Once you click on it, the following screen will pop up:

Type the email address(es) of the member(s) you want to invite, and click 'Add'.

After you're done adding the new team member's email address you can select the role you want it to have. To cover different permission needs within a company, Pipefy offers three types of users inside your company:

  • Team admin: Admin users have full control and visibility over the entire company. They can edit the company's settings and change member's permissions as well as invite/delete members. They can also see all pipes within the company;
  • Team member: Member users can access all public pipes as well as the private ones they've been invited to. They're also able to create new pipes (unless the company settings specify otherwise);
  • Guest users: Guest users can only create cards. They're only able to access the public pipes' start forms.

Once you've selected the role you want your new team member to have, click 'Invite' and you're good to go!

Once they're in...

Teach them the basics

We've developed a very useful team onboarding guide that summarizes Pipefy's basic concepts to provide a clear overview of the platform. 

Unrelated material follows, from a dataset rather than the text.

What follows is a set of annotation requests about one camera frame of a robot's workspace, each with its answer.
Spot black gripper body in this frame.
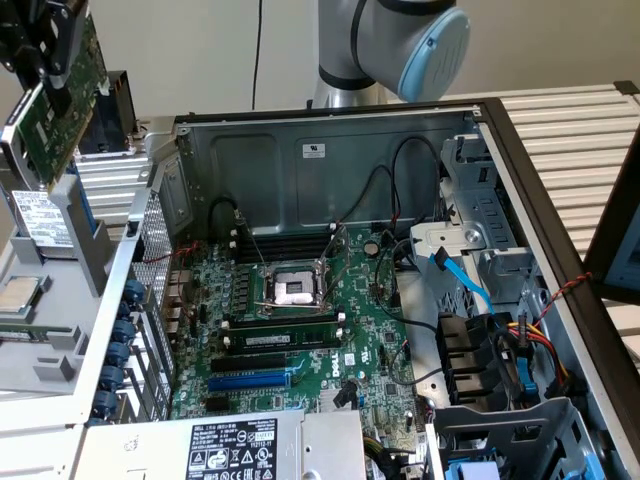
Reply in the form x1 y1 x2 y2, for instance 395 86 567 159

It also includes a handful of useful links so that your team has access to everything they may need to get the lay of the land and start using Pipefy.

Invite them to your pipes you already created

At this stage you've probably already created some pipes of your own. 

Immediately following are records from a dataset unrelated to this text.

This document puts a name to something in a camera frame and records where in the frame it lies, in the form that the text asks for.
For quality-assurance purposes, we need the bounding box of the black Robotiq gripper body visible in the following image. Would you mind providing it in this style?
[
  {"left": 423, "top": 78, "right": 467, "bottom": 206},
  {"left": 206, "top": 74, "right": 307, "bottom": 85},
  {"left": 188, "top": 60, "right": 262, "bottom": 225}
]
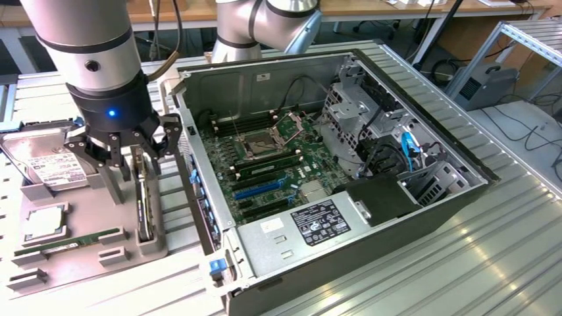
[{"left": 65, "top": 70, "right": 163, "bottom": 143}]

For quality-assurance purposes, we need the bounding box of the graphics card with metal bracket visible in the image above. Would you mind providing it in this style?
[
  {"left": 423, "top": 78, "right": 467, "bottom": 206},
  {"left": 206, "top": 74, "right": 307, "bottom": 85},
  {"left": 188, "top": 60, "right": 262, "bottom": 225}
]
[{"left": 127, "top": 142, "right": 155, "bottom": 240}]

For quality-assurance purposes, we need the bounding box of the silver hard disk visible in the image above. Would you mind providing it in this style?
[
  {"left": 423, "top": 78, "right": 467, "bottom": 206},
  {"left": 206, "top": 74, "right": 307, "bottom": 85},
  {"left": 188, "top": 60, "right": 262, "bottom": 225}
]
[{"left": 0, "top": 127, "right": 99, "bottom": 194}]

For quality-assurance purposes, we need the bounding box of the black RAM slot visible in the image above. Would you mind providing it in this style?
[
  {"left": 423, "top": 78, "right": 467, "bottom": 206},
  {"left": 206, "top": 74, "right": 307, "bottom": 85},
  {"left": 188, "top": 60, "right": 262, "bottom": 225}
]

Add your newly added team members to those pipes so you can begin exploring the basic teamwork-related features over the next chapter.

Have a brainstorming session

Organize a meeting with your team in to brainstorm, analyze and discuss a couple of processes you could also manage with Pipefy.

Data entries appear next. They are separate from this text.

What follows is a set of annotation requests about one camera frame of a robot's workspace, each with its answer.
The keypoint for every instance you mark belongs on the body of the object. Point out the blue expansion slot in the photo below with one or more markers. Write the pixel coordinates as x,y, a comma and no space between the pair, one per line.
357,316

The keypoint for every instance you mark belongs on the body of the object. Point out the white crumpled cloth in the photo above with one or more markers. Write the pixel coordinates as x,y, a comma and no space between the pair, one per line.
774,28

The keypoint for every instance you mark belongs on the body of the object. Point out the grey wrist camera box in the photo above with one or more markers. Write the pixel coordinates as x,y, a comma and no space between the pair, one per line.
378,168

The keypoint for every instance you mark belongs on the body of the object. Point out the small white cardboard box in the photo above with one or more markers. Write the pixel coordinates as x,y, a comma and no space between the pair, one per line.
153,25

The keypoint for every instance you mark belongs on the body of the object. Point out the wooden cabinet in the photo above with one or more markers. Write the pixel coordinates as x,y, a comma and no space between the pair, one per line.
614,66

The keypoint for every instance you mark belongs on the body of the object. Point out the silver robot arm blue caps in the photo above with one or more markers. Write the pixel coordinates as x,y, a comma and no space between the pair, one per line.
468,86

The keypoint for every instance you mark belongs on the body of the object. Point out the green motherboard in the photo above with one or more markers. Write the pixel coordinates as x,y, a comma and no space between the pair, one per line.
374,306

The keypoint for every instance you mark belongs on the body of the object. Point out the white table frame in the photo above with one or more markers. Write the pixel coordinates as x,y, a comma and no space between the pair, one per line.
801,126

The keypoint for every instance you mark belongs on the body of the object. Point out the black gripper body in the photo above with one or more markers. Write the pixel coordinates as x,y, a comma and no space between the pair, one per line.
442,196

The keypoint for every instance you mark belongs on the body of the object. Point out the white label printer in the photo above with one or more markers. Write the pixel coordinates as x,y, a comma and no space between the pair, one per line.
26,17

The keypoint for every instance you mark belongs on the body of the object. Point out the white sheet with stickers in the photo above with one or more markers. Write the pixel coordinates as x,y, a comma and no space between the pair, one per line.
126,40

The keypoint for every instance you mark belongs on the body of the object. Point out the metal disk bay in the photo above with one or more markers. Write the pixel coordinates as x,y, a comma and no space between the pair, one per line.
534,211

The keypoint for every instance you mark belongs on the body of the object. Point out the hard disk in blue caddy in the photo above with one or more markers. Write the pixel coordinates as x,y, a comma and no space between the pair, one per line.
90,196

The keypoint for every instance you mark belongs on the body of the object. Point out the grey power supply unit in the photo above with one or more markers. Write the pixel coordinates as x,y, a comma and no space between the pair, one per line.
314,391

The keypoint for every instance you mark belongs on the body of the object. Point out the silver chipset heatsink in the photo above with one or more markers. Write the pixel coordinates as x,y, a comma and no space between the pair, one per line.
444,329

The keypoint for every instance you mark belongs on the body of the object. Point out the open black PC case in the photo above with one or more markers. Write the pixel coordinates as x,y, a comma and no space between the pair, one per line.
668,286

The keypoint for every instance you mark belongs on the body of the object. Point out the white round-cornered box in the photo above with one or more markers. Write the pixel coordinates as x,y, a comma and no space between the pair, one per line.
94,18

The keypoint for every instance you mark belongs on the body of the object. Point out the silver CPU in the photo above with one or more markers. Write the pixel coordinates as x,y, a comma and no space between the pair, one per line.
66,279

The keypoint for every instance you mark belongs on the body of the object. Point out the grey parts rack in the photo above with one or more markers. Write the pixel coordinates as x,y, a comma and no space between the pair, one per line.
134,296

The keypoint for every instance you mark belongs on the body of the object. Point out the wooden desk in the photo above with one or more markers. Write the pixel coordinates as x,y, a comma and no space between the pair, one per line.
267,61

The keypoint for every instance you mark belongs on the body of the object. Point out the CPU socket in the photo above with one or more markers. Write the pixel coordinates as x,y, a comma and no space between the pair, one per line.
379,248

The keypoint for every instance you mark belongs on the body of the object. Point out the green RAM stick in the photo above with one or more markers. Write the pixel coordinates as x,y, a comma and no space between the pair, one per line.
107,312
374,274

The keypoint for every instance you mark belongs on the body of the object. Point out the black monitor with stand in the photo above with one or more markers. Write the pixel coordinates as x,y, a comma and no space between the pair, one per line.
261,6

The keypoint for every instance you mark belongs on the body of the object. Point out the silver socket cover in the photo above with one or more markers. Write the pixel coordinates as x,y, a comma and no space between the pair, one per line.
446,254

Preparing to get everyone on board 

Roll up your sleeves and get ready for chapter 2! 

Add more processes

Add more processes to your company. Create different pipes, explore the features and learn everything you can so you (and your company) are ready to welcome everyone on your team with open arms. 

Get used to Pipefy’s features

What has Pipefy got to offer your team? Experiment a little with the teamwork related features and see how they can help improve your collaboration and communication. 

Click here to check out a complete overview of our advanced features .

Comments

Want to discuss ideas, ask questions or provide updates? Start a conversation on a card by leaving a comment.

You can comment on a card by clicking 'Comments' on the upper right side of the card. 

You can view the entire conversation (all the comments left on this card) on the comments area accessible through the menu on the left side of the card. 

Cards with conversations can be recognized by the comment sign on the card.

@mentions

Would you like a particular person to read your comment? Type @ followed by their username, and they'll be notified.

Due dates

Pipefy allows you to set due dates for each card. The due date will be shown on the card and it's used to track the completion of the activity. 

Each pipe member can get a quick overview of all cards nearing the due date on MyDesk.

Set a due date

Due date on card

Assignee select

Selecting an assignee helps make clear who's responsible for a certain card/activity. When a card is assigned to someone, his/her profile image will appear on the lower right corner of the card, making it easier to identify who's responsible for what.

You can also filter the pipe's activities based on assignees. Whenever a card is assigned to you it will appear on your MyDesk.

Select an assignee

Labels

A label is a little colored dot that appears on the upper left side of your cards. It helps classify and identify different types of cards.

Common uses for labels are task prioritization or identifying the size/potential of a sales opportunity. Pipefy allows you to filter cards based on your pipes's labels.